Yanaklarımı şişirdim ve oturduğum yerden uyuşuk adımlarla kalktım. Dün Tolgay'ı odanın ortasında yapayalnız bırakıp çıkmıştım. Belki gerçekler ağır gelmişti belki de ondan bu tepkiyi beklemiyordum. Bana aşık olduğunu söyleyen bir insana ne denebilirdi ki?

Kötü bir kız olsam duyguları ile oynardım. Bunu yapmaya hakkım olduğunu düşünüyordum. Bana yaptıklarının yanında bu devede kulak sayılırdı ama ben böyle bir insan değildim. Daha fazla karmaşa istemiyordum. Hem benim tanımak istediğim birisi vardı.

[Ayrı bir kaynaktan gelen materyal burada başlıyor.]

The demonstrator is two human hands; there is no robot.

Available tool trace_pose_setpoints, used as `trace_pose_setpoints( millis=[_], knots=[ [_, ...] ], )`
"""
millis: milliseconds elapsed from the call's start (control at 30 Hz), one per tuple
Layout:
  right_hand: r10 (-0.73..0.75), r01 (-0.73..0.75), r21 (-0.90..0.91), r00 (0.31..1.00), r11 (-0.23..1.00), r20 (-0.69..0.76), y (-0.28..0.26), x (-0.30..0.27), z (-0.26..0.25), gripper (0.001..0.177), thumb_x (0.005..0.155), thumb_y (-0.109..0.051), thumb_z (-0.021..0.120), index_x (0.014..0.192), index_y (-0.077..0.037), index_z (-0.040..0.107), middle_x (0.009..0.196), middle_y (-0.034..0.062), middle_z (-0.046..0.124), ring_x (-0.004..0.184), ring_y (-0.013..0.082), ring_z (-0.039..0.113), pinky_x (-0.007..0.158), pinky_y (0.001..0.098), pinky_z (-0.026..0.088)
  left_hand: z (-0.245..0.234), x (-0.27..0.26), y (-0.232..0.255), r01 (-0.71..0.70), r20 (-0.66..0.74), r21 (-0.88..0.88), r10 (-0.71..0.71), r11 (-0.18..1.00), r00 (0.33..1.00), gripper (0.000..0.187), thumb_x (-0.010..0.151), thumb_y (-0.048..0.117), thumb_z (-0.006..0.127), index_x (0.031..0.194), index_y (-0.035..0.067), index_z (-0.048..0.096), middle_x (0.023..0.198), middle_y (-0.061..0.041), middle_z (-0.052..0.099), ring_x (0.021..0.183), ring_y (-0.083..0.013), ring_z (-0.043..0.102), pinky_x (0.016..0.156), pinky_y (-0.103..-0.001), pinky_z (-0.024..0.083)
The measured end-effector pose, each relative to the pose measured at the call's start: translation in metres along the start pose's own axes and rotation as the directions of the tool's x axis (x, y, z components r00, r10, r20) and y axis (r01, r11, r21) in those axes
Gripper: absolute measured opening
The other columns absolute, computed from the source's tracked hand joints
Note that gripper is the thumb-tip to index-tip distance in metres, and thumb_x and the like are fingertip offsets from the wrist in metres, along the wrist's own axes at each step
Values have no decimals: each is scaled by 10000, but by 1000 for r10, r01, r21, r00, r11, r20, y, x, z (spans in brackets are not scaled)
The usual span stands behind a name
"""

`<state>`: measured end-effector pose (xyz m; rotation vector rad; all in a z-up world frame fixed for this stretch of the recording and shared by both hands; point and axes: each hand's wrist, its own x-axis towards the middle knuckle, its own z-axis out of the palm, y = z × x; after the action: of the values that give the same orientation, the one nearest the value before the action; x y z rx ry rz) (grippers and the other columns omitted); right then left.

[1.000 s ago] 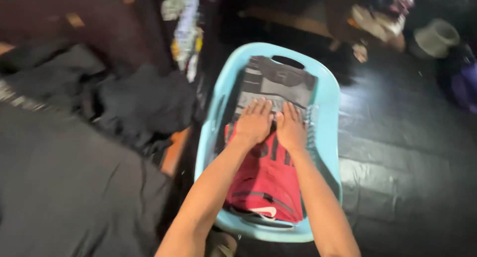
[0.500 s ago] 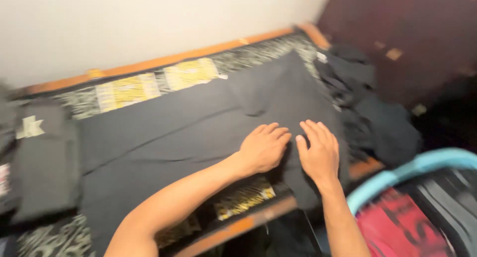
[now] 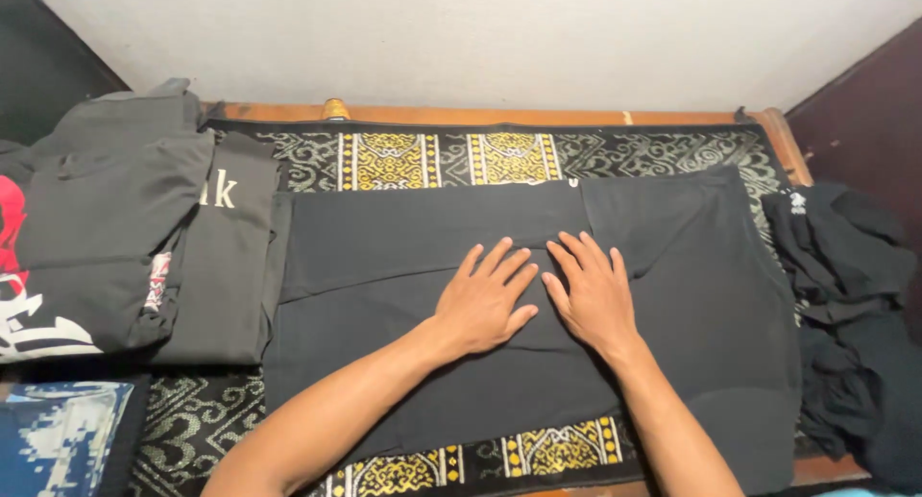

Yanında olduğum zaman bana iyi gelen birisiydi. Kesinlikle ona şans vermemi hak etmişti. Kaybedecek neyim vardı ki? Denemeden sonuçlarını göremezdik ve ben bu yüzden Çağrı ile bir adım atmaya çoktan karar vermiştim. Ondan hoşlanıyordum. Zaten hoşlanılmayacak bir insan değildi. Naif ve tatlı halleri ile tam bir beyefendiydi.

Tolgay ile kıyaslandığında Çağrı mükemmeldi benim için. Hem onu niye Tolgay'ı ile kıyaslıyorsam? Onları aynı kefeye koymak saçmalıktı.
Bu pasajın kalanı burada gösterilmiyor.